__EXERCISE PROMPT__
Would you reproduce exactly the lines below from the one holding "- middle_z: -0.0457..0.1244" through the one holding "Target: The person", inclusive, and no others?

*** ENTRIES SHOWN ***

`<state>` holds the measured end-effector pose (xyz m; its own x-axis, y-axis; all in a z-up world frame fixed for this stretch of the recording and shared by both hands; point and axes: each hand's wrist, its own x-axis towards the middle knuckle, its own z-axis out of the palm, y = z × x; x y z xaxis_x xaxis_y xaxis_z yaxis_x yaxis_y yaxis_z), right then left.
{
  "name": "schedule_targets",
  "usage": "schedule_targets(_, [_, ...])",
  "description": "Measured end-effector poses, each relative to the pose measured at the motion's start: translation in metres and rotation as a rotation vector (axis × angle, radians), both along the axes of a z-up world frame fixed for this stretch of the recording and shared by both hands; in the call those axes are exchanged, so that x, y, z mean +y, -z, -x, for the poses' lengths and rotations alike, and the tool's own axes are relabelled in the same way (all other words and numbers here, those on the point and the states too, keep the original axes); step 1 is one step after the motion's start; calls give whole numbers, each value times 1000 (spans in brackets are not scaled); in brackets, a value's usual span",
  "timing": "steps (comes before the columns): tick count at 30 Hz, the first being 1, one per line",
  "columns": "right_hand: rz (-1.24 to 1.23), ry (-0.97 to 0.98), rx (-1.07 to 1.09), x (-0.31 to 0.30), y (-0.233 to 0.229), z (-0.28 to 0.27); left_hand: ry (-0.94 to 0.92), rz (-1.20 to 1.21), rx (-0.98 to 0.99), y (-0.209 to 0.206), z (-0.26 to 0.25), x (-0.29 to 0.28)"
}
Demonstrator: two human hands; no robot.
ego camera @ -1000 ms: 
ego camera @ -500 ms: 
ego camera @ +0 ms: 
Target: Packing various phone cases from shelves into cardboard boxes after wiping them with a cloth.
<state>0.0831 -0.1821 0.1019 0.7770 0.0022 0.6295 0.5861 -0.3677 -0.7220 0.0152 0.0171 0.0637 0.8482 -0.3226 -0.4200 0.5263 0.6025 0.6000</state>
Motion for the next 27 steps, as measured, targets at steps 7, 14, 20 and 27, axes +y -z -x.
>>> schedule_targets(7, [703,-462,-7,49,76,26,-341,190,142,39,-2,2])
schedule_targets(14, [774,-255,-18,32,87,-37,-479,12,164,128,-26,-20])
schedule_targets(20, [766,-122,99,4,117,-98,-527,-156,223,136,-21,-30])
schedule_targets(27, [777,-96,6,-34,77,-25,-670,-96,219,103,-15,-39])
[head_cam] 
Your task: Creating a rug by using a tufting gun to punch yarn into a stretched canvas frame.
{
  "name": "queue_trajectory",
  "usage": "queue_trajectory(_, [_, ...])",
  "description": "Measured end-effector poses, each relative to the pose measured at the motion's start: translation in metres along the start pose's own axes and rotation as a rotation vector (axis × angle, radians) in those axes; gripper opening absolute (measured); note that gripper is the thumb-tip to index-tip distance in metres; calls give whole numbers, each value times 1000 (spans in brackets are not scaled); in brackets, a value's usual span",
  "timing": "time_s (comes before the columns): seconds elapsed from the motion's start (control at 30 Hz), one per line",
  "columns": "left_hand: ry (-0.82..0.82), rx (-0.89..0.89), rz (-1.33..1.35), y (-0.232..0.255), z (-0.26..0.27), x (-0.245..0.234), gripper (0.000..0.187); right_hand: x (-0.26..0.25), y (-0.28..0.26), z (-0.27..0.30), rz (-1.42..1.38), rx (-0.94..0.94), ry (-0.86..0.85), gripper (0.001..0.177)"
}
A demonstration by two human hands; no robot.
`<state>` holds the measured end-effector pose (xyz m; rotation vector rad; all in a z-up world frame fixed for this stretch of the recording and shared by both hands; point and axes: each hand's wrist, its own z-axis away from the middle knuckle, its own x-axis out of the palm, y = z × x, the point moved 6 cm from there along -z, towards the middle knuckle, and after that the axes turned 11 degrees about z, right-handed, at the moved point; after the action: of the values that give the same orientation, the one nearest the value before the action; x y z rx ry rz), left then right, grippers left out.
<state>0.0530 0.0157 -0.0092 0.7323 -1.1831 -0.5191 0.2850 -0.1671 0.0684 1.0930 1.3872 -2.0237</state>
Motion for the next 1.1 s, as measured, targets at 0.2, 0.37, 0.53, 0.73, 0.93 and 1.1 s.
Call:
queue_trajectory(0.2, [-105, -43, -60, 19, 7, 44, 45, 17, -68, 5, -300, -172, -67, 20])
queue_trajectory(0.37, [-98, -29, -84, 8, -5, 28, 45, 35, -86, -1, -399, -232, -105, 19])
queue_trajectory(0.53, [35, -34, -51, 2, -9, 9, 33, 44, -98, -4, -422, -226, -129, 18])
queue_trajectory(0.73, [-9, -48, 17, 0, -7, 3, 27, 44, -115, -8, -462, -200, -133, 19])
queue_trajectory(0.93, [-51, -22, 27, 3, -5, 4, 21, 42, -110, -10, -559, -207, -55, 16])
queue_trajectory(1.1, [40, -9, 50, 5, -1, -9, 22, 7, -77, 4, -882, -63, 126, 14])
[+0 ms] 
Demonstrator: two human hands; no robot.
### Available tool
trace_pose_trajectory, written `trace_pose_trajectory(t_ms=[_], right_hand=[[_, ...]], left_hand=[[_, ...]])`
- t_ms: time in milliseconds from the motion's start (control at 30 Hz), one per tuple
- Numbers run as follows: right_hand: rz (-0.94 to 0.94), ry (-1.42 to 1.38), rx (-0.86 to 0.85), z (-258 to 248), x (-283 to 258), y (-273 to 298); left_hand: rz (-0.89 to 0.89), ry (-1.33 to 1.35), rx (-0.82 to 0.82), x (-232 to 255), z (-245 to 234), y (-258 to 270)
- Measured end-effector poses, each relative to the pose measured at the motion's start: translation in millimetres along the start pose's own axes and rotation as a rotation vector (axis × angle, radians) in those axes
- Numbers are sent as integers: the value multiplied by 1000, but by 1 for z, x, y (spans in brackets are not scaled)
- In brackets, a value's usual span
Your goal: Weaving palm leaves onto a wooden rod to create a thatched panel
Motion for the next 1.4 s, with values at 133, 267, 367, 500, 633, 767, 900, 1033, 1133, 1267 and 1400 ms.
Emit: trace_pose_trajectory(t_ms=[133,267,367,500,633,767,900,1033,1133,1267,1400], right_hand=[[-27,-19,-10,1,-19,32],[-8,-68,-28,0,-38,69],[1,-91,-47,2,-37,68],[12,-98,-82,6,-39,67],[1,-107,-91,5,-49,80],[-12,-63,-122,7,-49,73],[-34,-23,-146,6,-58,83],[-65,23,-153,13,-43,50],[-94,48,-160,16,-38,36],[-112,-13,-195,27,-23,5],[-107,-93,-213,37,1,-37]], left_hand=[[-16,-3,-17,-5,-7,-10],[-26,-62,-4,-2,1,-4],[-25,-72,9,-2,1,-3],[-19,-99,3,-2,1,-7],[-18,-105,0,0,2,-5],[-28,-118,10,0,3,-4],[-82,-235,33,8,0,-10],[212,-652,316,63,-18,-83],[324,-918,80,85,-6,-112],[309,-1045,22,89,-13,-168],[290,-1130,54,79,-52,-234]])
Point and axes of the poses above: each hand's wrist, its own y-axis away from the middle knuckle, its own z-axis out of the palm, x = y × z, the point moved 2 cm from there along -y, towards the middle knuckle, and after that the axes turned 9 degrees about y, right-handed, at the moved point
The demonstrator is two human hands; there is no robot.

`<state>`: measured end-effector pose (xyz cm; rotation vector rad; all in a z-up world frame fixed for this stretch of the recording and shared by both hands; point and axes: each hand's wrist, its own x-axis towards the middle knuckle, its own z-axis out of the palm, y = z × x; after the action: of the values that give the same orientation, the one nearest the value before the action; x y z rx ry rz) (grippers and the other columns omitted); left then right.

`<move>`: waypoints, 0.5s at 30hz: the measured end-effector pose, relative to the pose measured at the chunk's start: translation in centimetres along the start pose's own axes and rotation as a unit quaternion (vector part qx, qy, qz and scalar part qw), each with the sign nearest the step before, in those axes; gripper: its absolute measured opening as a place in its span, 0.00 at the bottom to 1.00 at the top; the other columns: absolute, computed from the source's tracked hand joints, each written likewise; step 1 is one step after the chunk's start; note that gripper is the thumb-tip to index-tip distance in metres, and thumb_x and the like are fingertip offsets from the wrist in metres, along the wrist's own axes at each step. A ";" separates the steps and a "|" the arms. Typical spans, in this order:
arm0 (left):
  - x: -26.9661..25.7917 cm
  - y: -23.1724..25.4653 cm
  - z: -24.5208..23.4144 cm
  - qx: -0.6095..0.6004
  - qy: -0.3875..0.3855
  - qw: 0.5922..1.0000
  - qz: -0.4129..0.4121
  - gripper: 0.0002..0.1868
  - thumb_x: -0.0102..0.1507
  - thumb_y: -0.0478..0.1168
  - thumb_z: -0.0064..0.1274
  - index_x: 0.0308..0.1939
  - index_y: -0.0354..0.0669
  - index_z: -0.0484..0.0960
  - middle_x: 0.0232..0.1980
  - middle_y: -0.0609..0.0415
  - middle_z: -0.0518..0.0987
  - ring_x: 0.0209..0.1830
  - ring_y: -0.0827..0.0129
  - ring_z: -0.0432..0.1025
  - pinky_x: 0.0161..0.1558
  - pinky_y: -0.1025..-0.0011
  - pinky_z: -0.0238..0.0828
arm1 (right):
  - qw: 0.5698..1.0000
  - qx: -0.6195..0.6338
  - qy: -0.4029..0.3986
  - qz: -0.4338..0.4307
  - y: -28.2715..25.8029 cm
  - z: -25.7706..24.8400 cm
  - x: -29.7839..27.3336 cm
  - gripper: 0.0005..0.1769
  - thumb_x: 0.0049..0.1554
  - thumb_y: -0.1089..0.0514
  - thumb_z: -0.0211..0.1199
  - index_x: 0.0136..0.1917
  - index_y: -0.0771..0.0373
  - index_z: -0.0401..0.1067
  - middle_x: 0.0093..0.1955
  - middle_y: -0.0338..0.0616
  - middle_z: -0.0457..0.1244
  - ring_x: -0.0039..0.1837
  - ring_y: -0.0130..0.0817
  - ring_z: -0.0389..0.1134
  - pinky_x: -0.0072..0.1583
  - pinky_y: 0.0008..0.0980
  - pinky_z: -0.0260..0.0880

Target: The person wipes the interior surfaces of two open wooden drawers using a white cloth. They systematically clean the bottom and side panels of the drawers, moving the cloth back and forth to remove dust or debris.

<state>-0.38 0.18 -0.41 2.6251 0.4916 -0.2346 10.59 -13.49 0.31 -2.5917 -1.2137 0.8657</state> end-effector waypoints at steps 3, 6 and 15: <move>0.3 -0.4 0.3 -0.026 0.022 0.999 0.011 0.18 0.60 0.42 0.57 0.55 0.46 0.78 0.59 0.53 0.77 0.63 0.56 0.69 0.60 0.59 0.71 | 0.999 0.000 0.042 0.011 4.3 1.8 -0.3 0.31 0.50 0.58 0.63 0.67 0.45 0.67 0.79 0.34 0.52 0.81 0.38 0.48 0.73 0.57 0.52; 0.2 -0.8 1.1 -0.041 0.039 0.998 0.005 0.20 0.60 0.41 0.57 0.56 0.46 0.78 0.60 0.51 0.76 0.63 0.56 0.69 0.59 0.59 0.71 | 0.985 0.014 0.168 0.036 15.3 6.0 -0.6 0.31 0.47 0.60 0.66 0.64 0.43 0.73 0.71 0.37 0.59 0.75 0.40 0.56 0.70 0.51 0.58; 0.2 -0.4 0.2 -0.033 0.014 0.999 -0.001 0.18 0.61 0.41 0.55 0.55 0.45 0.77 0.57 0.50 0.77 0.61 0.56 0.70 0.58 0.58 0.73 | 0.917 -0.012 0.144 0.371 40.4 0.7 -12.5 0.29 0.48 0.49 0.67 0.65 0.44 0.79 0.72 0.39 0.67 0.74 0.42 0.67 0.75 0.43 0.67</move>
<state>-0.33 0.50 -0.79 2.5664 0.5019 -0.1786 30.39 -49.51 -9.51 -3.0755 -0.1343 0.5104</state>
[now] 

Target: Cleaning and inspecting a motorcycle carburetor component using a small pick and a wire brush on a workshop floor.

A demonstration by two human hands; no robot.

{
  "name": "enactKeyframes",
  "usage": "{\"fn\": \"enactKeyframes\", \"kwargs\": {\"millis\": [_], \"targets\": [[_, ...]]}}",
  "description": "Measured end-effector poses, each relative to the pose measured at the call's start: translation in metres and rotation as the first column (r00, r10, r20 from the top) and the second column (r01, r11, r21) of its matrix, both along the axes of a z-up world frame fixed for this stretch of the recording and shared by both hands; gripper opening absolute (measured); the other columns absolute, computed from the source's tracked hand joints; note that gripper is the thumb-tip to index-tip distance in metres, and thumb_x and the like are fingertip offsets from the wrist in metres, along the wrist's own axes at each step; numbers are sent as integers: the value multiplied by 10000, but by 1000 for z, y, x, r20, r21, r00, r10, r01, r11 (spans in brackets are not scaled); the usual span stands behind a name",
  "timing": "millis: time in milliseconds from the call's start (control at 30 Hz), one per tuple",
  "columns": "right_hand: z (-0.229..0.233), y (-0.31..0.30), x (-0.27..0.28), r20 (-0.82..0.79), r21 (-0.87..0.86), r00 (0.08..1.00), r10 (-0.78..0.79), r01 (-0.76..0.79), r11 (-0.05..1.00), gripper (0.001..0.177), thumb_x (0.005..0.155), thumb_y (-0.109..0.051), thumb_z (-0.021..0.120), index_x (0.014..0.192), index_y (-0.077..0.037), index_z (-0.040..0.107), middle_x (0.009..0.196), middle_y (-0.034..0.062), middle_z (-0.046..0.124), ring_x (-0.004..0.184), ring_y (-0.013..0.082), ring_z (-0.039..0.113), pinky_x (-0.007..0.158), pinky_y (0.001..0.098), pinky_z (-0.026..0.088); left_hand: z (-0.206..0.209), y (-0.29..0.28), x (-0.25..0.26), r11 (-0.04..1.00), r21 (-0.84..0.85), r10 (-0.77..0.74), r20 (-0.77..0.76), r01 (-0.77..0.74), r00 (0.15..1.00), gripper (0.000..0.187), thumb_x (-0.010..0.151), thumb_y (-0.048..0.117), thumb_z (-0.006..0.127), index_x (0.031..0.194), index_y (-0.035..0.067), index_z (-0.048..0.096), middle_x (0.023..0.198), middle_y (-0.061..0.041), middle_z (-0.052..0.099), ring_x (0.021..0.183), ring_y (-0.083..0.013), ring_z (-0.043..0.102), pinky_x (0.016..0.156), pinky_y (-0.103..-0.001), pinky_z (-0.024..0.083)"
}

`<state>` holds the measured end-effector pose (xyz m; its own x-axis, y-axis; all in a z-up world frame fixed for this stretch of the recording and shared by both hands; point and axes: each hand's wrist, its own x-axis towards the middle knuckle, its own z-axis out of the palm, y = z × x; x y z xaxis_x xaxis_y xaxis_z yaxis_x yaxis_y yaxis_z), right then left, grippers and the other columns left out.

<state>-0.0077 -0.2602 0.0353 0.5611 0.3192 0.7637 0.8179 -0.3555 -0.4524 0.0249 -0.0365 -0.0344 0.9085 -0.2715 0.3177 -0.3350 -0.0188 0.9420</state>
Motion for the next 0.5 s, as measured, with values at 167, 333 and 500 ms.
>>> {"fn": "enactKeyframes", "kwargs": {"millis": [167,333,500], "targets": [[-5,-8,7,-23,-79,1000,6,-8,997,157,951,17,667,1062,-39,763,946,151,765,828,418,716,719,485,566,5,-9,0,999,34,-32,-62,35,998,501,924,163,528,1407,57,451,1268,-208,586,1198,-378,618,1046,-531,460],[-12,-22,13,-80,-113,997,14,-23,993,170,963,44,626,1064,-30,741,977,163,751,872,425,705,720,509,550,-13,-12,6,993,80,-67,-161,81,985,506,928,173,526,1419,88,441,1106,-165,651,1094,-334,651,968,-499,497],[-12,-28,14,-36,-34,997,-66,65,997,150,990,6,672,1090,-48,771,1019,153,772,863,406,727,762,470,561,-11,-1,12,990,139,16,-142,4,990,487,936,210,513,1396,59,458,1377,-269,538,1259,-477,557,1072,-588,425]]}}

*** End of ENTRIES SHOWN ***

__SOLUTION TO THIS TASK__
  - middle_z: -0.0457..0.1244
  - ring_x: -0.0039..0.1837
  - ring_y: -0.0130..0.0817
  - ring_z: -0.0389..0.1134
  - pinky_x: -0.0072..0.1583
  - pinky_y: 0.0008..0.0980
  - pinky_z: -0.0260..0.0880

Target: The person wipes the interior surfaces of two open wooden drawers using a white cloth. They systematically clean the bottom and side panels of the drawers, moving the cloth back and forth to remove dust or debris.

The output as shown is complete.